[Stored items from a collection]
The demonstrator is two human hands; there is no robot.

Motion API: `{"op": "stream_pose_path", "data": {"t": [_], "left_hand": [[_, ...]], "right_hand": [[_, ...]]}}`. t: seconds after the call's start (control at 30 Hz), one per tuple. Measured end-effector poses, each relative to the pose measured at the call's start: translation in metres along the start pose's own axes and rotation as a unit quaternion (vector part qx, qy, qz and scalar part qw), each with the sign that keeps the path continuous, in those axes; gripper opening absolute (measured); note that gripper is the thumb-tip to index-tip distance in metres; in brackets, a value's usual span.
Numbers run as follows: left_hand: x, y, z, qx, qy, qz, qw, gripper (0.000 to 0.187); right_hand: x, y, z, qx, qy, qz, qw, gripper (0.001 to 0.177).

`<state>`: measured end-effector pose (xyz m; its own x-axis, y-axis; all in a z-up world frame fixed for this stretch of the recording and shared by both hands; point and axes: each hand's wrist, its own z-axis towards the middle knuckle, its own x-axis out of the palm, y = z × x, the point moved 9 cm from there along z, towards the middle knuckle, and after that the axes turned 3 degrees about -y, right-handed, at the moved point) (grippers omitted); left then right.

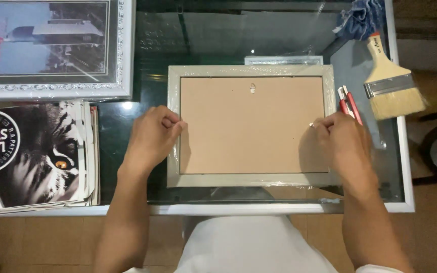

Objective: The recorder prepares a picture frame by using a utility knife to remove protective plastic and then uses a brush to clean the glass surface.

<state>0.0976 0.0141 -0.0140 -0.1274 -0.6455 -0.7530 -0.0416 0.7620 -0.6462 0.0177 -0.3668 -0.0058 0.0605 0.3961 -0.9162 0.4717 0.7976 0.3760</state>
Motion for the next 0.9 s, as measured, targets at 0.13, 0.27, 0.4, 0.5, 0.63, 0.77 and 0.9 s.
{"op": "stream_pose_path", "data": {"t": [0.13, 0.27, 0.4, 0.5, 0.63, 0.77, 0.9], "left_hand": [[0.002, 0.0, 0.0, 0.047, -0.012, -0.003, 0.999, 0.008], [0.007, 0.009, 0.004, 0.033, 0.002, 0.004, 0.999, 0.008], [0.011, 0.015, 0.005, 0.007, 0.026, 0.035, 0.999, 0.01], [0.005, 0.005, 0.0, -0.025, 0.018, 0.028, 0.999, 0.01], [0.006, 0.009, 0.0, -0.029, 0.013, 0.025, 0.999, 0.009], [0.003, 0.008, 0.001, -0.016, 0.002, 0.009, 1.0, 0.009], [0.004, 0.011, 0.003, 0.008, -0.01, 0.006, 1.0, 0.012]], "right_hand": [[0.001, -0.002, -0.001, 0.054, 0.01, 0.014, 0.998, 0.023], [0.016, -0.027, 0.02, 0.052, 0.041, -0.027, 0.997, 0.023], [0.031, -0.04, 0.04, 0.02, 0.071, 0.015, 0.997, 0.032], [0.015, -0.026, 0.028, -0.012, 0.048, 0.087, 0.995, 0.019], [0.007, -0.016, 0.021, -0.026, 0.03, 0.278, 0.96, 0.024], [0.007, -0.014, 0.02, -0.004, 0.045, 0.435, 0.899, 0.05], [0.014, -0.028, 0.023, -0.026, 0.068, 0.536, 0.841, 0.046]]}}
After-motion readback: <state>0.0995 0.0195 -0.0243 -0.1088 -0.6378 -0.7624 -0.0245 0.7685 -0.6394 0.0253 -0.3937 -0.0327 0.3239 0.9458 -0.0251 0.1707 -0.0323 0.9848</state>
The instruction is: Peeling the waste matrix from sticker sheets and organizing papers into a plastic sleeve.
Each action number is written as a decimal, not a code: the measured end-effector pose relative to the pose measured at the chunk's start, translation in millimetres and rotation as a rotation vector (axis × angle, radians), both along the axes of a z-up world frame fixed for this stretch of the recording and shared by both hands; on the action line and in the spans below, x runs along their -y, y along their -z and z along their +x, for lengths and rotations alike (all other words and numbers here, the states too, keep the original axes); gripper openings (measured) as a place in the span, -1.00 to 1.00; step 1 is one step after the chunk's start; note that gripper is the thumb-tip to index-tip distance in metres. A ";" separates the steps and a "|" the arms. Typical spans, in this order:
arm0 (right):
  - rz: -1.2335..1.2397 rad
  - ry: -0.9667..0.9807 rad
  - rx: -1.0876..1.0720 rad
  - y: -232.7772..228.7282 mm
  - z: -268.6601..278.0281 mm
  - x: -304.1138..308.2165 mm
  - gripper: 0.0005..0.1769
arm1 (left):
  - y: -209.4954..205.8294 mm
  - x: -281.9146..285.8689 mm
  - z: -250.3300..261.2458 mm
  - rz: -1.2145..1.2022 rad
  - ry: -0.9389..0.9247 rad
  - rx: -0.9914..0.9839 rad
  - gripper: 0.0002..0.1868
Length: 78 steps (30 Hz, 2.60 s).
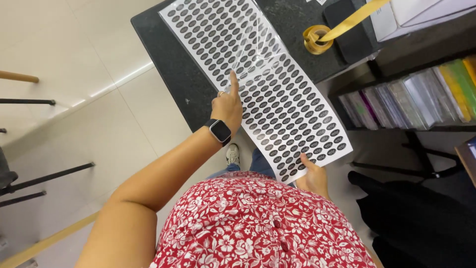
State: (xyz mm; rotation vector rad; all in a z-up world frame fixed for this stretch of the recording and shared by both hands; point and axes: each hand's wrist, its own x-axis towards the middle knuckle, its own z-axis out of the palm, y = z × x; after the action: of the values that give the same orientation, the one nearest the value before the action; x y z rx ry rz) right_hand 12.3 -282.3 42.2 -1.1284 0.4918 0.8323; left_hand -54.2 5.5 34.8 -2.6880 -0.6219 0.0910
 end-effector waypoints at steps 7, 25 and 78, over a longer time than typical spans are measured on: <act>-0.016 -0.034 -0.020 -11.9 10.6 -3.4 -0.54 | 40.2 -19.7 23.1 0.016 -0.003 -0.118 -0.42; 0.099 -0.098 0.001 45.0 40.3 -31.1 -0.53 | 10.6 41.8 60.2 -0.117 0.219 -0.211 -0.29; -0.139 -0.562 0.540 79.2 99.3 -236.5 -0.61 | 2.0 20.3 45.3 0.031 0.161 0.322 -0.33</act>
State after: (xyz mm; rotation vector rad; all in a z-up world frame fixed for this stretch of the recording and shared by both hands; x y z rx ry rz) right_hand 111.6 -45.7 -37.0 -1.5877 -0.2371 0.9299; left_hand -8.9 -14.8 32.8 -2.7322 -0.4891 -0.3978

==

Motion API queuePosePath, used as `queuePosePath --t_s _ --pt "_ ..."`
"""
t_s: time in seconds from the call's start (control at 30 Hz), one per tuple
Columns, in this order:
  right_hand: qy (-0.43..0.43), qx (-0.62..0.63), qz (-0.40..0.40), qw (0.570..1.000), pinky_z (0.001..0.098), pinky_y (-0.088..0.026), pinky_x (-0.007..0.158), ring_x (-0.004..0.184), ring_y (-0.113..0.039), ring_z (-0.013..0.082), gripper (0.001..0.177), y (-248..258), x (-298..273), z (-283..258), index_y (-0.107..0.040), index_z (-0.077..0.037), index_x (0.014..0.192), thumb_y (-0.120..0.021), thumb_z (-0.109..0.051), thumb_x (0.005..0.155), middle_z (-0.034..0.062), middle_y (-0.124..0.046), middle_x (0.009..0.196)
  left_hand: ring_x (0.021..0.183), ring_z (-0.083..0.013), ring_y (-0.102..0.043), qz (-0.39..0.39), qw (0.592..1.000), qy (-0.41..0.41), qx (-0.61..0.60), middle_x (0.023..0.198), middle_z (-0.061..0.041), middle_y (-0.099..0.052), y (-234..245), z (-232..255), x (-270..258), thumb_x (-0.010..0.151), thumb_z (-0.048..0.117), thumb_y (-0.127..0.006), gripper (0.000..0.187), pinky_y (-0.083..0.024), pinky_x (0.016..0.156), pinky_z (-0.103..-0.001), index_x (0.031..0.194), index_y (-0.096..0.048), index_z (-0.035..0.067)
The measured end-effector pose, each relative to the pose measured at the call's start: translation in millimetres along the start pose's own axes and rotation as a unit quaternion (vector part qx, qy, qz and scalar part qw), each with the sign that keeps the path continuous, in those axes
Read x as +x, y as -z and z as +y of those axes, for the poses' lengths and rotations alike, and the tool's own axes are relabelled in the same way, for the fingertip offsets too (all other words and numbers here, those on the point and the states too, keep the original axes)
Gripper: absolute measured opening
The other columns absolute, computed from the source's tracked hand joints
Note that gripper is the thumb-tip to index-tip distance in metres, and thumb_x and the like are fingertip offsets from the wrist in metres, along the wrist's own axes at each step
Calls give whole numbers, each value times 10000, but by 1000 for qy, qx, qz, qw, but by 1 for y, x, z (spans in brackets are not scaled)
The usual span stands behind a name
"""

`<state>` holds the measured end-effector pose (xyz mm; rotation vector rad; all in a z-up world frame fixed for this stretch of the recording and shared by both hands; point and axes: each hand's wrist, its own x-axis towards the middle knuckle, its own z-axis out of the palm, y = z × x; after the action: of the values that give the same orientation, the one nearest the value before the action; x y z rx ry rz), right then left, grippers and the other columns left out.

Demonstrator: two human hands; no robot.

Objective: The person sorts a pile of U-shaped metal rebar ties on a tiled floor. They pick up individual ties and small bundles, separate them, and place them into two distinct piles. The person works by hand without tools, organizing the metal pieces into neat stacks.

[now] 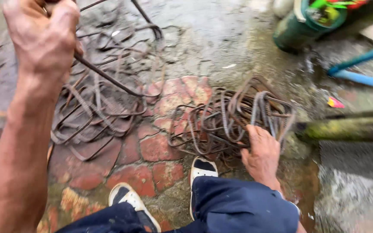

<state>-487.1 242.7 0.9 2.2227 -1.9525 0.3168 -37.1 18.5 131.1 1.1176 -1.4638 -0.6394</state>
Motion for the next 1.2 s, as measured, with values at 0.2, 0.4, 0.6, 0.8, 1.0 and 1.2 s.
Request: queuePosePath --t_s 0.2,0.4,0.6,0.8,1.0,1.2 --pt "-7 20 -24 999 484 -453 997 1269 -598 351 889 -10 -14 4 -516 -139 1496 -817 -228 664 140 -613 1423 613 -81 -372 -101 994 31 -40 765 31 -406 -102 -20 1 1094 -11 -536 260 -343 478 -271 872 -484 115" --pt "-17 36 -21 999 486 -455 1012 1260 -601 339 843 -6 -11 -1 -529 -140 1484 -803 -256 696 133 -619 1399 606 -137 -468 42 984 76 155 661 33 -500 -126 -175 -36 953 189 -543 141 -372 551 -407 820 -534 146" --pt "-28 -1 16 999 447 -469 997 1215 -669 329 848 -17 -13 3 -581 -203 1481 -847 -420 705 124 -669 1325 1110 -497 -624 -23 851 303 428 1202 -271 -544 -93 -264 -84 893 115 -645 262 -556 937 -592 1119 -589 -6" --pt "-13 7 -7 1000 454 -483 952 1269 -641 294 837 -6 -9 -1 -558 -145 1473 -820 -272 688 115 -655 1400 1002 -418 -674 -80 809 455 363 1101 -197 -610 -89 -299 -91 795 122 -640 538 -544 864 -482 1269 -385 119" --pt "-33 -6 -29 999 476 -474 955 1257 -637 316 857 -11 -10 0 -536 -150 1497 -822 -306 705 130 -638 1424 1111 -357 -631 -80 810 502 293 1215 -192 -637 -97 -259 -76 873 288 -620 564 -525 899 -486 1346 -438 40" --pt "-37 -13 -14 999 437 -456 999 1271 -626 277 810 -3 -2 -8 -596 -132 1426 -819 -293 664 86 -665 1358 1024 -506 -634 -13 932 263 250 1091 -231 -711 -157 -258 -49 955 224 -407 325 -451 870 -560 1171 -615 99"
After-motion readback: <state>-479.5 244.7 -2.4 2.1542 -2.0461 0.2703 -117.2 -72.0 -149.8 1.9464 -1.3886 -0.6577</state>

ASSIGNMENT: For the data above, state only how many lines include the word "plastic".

YOUR RESPONSE: 2